Карабкаясь по длинному дощатому взвозу, лошадь втащила сани в верхний притвор морга. Лифт не работал и теперь был переоборудован в ризницу. Татарин здесь снял шапку и надел ее на лицо – из жестяных заборников нестерпимо тянуло разделочной и хлоркой. Санитары, к тому времени побросавшие свои шинели у входа, где способно было в перерывах между сменами спать вповалку – сопеть, переворачиваться во сне, разевать рот, – забрались на второй этаж железной телеги или саней, сейчас это уже стерлось в памяти, и, отталкивая друг друга, откинули войлочное покрывало.

Женщина наклонилась над кроватью и откинула одеяло.

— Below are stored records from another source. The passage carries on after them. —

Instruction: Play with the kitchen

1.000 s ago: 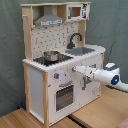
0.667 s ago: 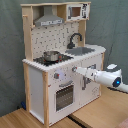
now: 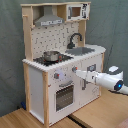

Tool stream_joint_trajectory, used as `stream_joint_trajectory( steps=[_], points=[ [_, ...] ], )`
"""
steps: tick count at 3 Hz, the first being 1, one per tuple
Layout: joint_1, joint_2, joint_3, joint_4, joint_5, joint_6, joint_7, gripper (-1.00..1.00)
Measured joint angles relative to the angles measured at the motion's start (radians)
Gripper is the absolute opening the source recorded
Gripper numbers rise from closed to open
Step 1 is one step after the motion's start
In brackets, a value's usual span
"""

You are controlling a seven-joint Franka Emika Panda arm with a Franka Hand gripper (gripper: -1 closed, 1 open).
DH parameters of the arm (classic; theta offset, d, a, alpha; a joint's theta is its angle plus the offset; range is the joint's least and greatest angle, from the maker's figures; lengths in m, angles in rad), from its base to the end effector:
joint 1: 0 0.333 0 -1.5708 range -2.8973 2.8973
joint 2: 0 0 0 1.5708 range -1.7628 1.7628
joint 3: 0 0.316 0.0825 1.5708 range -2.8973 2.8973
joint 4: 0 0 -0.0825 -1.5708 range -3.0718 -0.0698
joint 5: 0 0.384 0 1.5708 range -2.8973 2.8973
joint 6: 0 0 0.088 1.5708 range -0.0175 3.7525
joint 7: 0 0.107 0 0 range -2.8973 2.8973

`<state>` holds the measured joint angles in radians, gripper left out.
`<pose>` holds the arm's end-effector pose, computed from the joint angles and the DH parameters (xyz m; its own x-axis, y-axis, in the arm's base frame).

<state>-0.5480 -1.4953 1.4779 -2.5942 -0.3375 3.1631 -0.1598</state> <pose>0.2637 0.4025 0.3467 -0.0243 0.9290 -0.3693 0.0129 0.3697 0.9291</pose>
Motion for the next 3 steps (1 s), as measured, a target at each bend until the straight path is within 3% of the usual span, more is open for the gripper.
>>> stream_joint_trajectory(
  steps=[1, 2, 3],
  points=[
    [-0.061, 0.000, -0.009, 0.078, 0.000, -0.013, -0.040, 1.00],
    [-0.119, 0.000, -0.055, 0.148, 0.000, -0.013, -0.066, 1.00],
    [-0.137, 0.001, -0.136, 0.199, 0.000, -0.019, -0.093, 1.00]
  ],
)
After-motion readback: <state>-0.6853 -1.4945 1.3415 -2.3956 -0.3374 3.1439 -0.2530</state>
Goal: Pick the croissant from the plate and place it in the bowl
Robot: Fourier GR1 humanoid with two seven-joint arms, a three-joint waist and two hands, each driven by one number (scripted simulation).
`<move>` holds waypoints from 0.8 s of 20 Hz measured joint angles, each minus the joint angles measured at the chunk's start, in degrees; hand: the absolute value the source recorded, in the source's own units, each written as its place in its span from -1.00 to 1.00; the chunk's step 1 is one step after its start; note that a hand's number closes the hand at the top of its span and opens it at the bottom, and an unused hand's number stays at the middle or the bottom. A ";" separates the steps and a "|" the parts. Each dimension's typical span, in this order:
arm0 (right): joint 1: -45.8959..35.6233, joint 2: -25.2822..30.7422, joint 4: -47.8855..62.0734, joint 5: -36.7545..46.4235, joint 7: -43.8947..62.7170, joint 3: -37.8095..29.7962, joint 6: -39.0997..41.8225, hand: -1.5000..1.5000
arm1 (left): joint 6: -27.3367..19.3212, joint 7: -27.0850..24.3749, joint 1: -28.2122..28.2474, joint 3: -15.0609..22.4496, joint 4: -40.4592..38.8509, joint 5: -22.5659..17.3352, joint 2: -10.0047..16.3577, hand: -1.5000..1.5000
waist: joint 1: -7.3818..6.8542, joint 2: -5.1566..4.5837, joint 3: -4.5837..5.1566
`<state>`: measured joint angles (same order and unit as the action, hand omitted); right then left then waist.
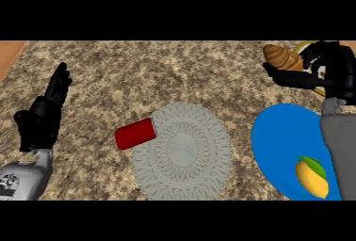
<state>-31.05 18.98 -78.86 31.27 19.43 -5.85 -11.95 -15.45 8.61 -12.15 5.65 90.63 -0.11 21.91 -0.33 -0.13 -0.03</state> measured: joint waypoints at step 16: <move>-10.73 15.20 43.18 4.19 -27.63 -12.28 -14.37 1.00 | 0.91 1.41 -3.10 0.54 0.04 2.29 -2.11 0.00 | -2.43 -1.16 -0.16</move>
<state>-41.77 34.18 -35.68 35.47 -8.21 -18.13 -26.32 -14.54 10.02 -15.25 6.19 90.66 2.18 19.80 -2.76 -1.29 -0.19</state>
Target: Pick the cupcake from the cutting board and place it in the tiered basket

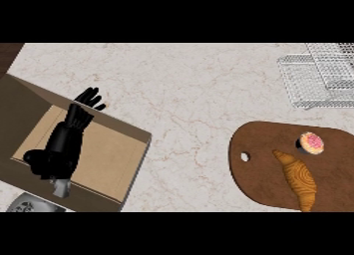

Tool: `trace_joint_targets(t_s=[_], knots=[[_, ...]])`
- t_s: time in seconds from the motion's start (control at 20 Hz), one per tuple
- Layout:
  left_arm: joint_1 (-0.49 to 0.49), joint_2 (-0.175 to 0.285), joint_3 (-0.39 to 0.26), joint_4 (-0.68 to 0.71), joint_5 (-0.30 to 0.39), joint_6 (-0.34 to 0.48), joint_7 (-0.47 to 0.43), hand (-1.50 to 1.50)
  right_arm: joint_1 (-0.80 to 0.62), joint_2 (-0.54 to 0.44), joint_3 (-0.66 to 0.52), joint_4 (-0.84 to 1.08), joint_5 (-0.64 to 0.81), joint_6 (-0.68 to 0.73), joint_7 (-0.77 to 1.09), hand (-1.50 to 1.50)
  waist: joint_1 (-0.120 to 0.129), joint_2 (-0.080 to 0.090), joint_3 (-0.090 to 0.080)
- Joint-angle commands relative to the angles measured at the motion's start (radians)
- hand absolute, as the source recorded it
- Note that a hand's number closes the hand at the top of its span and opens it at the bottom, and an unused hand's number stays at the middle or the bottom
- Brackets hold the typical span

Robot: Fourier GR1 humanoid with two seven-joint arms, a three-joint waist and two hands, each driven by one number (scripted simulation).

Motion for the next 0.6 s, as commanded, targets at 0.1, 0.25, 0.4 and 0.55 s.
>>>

Ослепленная Феофания выглядела растерянной, застигнутой врасплох. Казалось, что она пряталась в ожидании воображения, того, что должно было нарисовать ее портрет – маленькая больная девочка в ситцевом платьице, перехваченном красным поясом-лентой, девочка украшает себя бусами, неизвестно откуда взявшимися, такими червивыми орешками-камешками, испещренными черными змейками арабской вязи, и на лиловом фоне шевелящейся листвы, и на багровом фоне украшенного строгановским шитьем тяжелого парчового занавеса девочка не кажется заплаканной и тем более несчастной, ведь только что ее угостили яблоком и дали подержать маленького флегматичного зверька, с возмутительным безразличием взирающего на окружающий его мир, лучше б ей, в самом деле, дали подержать вертлявую, вечно живую птичку, заодно бы и спасли ее от толстого, улыбающегося соседского кота Арефы.

Феофания нахмурилась и, уцепившись за край одеяла, резко натянула его до самых глаз. Женщина улыбнулась в ответ, но вдруг лицо ее начало изменяться, принимая непредвиденные очертания, в том смысле, что она ожидала некоего испуга, провидела его, осознавала неминуемым: под кроватью затарахтел будильник. Девочка вновь скрылась под одеялом, а старая механическая машинка все еще хрипела своими проржавевшими внутренностями и медленно выезжала по деревянному крашеному полу в белой эмалированной утке, куда ее помещали для усиления звука. Выезжала, минуя никелированные ножки кровати с разнообразными фигурами – волютами ионического и коринфского ордера.

– Опять! – Межаков подбежал к двери и, распахнув ее, закричал наудалую в коридор: – Я же просил!

Женщина, как зачарованная, наблюдала за дребезжащей агонией пожелтевшего от времени циферблата, окаменевший взгляд ее застыл, изнемог, не сумев выпутаться из черных расслоившихся стрелок, показывавших половину десятого утра.

Нездешний свет. Невечерний свет.

Все было закончено, когда прибежавшие перепуганные няньки унесли утку и ее умершее содержимое. Феофания вновь выглянула из-под одеяла.